— GIVEN ENTRIES —
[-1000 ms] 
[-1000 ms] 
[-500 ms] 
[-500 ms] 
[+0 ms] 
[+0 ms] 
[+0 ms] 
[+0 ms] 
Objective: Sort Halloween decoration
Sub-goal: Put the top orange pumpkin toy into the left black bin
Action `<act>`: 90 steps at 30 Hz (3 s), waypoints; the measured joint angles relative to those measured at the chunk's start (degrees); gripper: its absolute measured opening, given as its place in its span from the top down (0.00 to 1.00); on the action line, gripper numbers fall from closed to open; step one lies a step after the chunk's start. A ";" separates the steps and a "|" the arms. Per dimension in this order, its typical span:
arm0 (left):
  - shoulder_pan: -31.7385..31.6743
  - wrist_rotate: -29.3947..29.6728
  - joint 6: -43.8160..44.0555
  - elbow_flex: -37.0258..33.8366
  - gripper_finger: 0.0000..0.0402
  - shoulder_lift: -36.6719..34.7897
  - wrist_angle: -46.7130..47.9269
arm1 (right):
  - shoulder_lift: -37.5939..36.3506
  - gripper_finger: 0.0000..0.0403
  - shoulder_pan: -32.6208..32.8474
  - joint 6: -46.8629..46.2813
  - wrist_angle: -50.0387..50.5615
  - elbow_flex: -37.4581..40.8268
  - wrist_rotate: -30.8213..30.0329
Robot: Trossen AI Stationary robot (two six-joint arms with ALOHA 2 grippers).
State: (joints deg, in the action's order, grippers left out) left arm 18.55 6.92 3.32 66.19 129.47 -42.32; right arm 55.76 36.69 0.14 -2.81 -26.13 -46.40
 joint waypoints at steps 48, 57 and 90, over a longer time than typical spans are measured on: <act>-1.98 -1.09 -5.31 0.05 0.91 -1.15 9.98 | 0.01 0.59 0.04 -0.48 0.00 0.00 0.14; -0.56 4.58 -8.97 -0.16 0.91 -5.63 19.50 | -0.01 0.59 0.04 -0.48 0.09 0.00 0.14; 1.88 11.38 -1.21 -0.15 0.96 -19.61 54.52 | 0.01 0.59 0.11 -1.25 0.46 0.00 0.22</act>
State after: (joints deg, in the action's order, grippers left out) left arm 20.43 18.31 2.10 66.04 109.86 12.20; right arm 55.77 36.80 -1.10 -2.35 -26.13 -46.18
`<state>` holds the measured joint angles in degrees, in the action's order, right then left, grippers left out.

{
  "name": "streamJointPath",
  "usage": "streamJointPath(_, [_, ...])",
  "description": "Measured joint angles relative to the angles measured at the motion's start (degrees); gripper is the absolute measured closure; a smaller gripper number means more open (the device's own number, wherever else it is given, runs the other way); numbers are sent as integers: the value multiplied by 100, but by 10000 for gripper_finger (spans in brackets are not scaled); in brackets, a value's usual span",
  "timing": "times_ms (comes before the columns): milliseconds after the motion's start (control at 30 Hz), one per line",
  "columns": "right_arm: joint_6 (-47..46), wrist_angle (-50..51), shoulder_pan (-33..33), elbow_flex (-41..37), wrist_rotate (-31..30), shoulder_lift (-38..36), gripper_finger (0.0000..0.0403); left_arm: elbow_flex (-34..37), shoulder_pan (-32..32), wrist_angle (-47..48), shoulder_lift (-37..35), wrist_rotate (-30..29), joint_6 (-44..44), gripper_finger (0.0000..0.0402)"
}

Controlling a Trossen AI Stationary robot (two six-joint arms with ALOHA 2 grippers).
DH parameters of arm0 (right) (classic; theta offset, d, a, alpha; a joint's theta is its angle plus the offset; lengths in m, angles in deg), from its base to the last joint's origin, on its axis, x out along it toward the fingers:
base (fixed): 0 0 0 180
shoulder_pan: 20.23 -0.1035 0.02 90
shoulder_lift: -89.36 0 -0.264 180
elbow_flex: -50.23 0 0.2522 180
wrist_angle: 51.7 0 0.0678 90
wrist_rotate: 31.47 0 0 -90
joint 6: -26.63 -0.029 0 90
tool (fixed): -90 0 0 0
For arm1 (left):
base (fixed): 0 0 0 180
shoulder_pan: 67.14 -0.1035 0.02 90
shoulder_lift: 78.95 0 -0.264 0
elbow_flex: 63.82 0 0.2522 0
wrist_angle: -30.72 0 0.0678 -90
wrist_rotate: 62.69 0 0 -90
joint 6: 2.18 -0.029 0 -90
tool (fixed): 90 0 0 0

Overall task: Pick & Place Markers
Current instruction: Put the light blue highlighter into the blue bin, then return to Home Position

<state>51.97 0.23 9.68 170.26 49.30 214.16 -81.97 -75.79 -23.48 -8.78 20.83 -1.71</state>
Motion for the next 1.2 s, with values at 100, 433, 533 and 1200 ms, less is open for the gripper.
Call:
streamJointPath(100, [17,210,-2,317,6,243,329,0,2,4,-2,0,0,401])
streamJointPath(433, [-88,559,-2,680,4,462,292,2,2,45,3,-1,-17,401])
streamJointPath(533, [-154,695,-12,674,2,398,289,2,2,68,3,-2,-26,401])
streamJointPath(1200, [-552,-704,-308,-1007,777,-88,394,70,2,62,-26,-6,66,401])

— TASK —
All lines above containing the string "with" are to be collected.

— ANSWER BOX —
Robot: Trossen AI Stationary robot (two six-joint arms with ALOHA 2 grippers).
Controlling a Trossen AI Stationary robot (two six-joint arms with ALOHA 2 grippers).
Motion for the next 1.2 s, with values at 100, 433, 533 and 1200 ms, less is open for the gripper.

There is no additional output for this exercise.